What is required
Return each line below holding the string "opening".

Records from a data collection
------
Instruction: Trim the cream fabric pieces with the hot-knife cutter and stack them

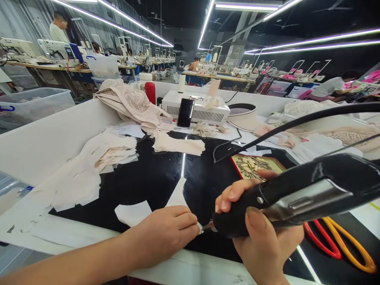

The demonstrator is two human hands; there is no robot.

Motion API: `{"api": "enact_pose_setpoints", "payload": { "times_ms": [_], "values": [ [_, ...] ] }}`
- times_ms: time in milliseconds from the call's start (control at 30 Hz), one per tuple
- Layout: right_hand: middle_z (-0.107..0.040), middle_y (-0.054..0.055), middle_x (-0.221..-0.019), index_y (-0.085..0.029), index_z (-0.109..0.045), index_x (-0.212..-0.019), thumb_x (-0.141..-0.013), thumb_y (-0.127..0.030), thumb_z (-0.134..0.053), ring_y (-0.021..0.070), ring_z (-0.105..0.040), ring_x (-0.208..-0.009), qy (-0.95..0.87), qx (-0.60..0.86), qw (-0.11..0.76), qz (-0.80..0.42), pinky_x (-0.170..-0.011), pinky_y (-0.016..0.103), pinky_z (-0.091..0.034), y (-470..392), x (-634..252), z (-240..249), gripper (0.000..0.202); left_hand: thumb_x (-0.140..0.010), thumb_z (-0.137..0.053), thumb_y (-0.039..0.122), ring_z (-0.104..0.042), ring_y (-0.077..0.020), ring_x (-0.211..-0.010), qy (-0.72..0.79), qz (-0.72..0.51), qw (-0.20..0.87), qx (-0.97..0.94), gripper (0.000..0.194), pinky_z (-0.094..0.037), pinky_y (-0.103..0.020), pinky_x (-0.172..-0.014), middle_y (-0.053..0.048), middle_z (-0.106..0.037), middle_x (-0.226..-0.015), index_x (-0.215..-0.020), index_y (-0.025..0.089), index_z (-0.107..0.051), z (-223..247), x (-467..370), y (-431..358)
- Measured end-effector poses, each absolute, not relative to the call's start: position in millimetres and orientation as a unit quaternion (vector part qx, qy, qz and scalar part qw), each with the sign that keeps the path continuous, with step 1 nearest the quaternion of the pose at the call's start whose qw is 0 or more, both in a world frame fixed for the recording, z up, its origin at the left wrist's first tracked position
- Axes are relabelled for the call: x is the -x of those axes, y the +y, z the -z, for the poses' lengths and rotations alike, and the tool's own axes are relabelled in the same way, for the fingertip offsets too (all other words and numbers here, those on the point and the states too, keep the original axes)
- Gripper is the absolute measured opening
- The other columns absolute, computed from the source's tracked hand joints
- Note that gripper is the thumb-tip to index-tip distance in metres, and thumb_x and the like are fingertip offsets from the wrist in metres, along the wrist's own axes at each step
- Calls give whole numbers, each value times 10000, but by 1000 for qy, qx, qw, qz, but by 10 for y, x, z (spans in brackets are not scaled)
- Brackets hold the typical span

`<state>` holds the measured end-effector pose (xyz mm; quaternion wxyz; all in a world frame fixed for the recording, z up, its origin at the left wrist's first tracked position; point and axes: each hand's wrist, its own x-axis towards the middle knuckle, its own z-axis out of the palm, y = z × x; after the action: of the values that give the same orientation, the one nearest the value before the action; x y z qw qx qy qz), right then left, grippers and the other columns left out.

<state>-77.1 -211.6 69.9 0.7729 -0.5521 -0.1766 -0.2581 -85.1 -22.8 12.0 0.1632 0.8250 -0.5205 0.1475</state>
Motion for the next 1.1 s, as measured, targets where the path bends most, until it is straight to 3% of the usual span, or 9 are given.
{"api": "enact_pose_setpoints", "payload": {
  "times_ms": [200,367,567,867,967,1100],
  "values": [
    [-702,-27,-802,-270,-618,-1251,-914,-343,-836,174,-659,-583,-174,551,773,264,-520,330,-591,-2111,799,-717,408,-1039,-554,10,-683,-211,-1054,-504,-159,177,-831,244,-587,-322,-995,-107,-699,-1167,-1232,95,-678,-140,888,-169],
    [-697,-29,-772,-260,-603,-1223,-892,-370,-861,181,-653,-556,-169,556,769,267,-499,339,-594,-2106,831,-762,433,-1050,-548,3,-681,-200,-1039,-522,-168,146,-823,242,-566,-320,-1031,-98,-709,-1089,-1243,67,-681,-166,899,-161],
    [-689,-29,-753,-269,-577,-1195,-879,-408,-868,186,-651,-548,-158,567,769,249,-492,348,-599,-2115,850,-811,452,-1075,-517,30,-694,-203,-1046,-505,-184,157,-829,245,-571,-337,-1032,-97,-733,-1138,-1234,97,-691,-168,914,-150],
    [-705,-29,-743,-284,-583,-1170,-853,-403,-893,192,-664,-554,-153,572,775,222,-494,351,-613,-2124,876,-820,459,-1114,-487,102,-668,-241,-1215,-475,-205,159,-841,265,-558,-389,-1096,-103,-711,-1363,-1267,140,-699,-97,977,-114],
    [-706,-30,-749,-288,-595,-1174,-855,-383,-889,191,-662,-565,-150,573,775,222,-503,354,-617,-2133,884,-831,444,-1073,-537,52,-657,-232,-1175,-485,-211,138,-837,237,-545,-364,-1100,-115,-707,-1305,-1221,112,-712,-159,961,-123],
    [-695,-30,-749,-304,-595,-1187,-861,-413,-884,193,-652,-571,-151,575,775,216,-505,359,-610,-2150,893,-820,450,-1040,-558,7,-652,-191,-972,-508,-178,90,-838,235,-568,-327,-1001,-90,-690,-1088,-1220,75,-693,-235,940,-135]
  ]
}}
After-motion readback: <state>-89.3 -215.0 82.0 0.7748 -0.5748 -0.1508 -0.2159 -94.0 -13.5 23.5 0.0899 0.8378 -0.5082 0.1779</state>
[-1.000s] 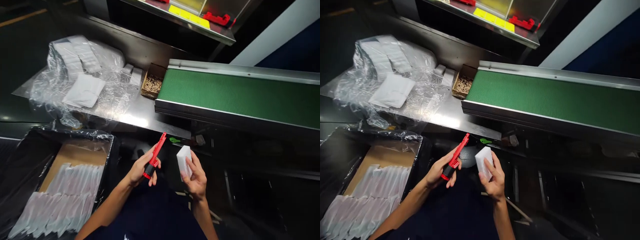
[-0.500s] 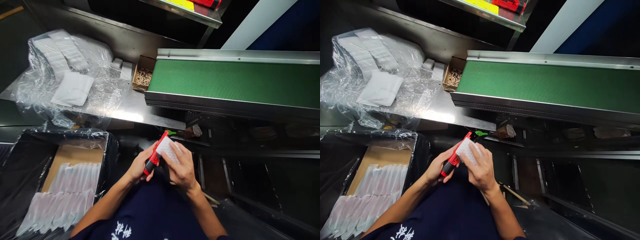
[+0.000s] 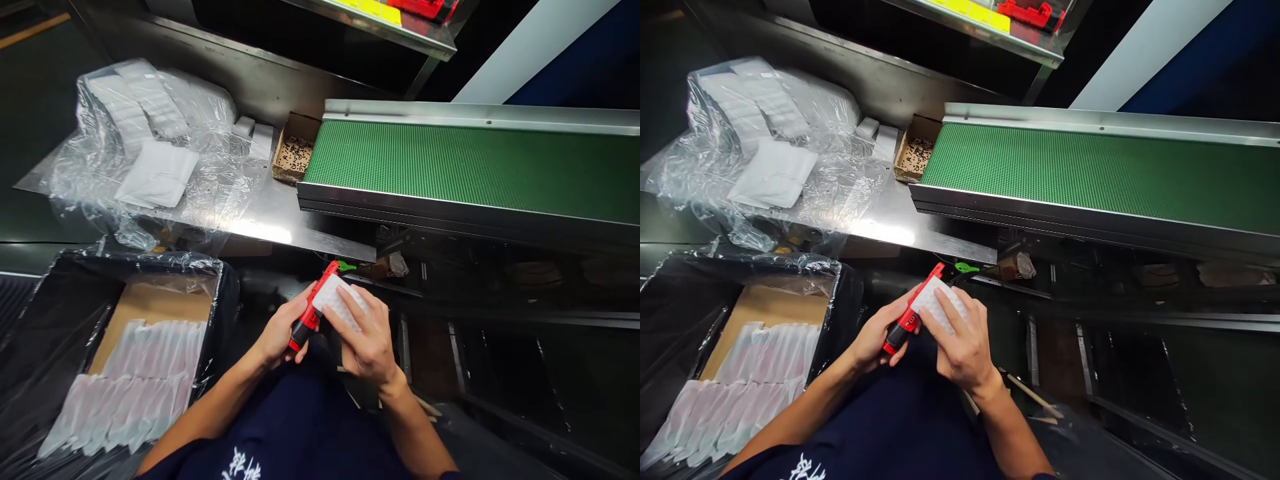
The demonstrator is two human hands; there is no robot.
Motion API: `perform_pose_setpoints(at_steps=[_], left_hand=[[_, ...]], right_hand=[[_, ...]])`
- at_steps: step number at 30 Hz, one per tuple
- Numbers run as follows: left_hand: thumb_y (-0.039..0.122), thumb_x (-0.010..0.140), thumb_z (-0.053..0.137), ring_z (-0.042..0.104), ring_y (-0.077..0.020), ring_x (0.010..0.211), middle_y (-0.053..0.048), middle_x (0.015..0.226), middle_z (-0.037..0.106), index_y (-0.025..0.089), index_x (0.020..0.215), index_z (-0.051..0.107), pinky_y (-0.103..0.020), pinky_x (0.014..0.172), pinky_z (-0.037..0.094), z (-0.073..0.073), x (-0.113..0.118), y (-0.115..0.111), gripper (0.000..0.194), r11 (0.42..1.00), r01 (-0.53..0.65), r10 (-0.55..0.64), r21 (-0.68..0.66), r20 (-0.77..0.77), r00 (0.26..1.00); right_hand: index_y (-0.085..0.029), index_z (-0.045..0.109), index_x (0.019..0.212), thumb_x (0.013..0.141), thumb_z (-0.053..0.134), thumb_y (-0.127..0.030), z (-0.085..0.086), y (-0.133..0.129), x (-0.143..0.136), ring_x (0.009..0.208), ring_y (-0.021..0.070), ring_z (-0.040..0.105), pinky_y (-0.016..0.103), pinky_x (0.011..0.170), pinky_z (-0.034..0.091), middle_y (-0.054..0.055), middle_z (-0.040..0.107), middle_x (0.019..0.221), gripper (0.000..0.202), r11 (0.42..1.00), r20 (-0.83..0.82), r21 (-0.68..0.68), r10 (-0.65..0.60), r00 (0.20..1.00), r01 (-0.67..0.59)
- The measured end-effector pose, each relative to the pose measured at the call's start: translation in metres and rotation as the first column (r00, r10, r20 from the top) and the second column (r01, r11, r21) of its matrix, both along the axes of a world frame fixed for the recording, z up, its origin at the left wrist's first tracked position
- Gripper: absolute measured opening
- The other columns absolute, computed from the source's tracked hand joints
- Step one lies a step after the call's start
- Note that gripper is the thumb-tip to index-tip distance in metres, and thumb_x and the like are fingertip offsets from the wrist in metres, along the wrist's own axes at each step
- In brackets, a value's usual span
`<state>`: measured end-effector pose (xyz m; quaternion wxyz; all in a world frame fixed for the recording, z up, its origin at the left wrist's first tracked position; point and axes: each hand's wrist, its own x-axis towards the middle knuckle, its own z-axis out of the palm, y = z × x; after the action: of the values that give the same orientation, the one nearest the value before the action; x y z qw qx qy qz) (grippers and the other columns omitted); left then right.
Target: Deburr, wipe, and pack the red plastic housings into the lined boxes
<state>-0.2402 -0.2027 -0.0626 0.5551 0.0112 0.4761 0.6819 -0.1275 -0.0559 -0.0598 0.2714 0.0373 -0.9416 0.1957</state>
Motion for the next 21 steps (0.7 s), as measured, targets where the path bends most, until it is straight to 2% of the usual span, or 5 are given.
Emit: perform_pose_setpoints(at_steps=[3,9,13,18,21], left_hand=[[0.052,0.094,0.047,0.045,-0.0111,0.028,0.0,0.056,0.057,0.014,0.153,0.024,-0.016,0.025,0.022,0.001,-0.001,0.0,0.075,1.0,0.008,-0.008,-0.004,-0.001,1.0],[0.052,0.091,0.051,0.05,-0.0115,0.031,-0.005,0.075,0.064,0.019,0.154,0.024,-0.016,0.024,0.018,-0.002,-0.005,0.0,0.076,1.0,0.019,-0.019,0.02,0.029,0.999],[0.051,0.093,0.047,0.045,-0.0106,0.028,-0.001,0.059,0.058,0.013,0.152,0.027,-0.015,0.024,0.02,-0.004,-0.008,0.001,0.073,1.0,0.022,-0.023,0.021,0.062,0.998],[0.052,0.092,0.05,0.05,-0.0111,0.03,-0.004,0.073,0.063,0.018,0.154,0.023,-0.015,0.024,0.018,-0.003,-0.01,0.001,0.076,0.997,0.041,-0.045,0.069,0.052,0.998],[0.054,0.092,0.049,0.049,-0.0111,0.029,-0.004,0.071,0.062,0.017,0.154,0.023,-0.016,0.024,0.018,-0.004,-0.01,0.001,0.076,0.997,0.051,-0.052,0.052,0.025,0.998]], right_hand=[[-0.028,0.054,0.137,0.082,0.052,-0.009,-0.001,-0.001,-0.001,0.126,0.0334,0.049,0.051,0.093,0.047,0.009,0.058,0.137,0.057,0.993,-0.001,-0.068,0.098,0.995,-0.098],[-0.023,0.064,0.122,0.084,0.052,-0.008,-0.005,0.002,-0.008,0.124,0.035,0.049,0.052,0.093,0.046,0.013,0.059,0.134,0.043,0.995,-0.007,0.017,-0.096,0.995,0.096],[-0.019,0.065,0.12,0.084,0.051,-0.008,-0.004,-0.001,-0.008,0.124,0.0337,0.049,0.05,0.092,0.048,0.013,0.059,0.133,0.04,0.995,-0.013,-0.04,0.089,0.996,-0.09],[-0.022,0.064,0.122,0.085,0.053,-0.007,-0.007,0.009,-0.011,0.125,0.034,0.048,0.053,0.095,0.046,0.013,0.058,0.135,0.042,0.996,0.01,-0.014,-0.092,0.996,0.092],[-0.024,0.064,0.123,0.085,0.053,-0.009,-0.004,0.011,-0.012,0.125,0.0324,0.049,0.052,0.094,0.047,0.012,0.058,0.135,0.041,0.997,0.014,-0.063,-0.038,0.999,0.039]])
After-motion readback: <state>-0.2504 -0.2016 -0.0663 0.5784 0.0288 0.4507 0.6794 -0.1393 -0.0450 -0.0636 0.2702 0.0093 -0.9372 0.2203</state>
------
Response to the task
- Gripper is the absolute measured opening
- Gripper: absolute measured opening

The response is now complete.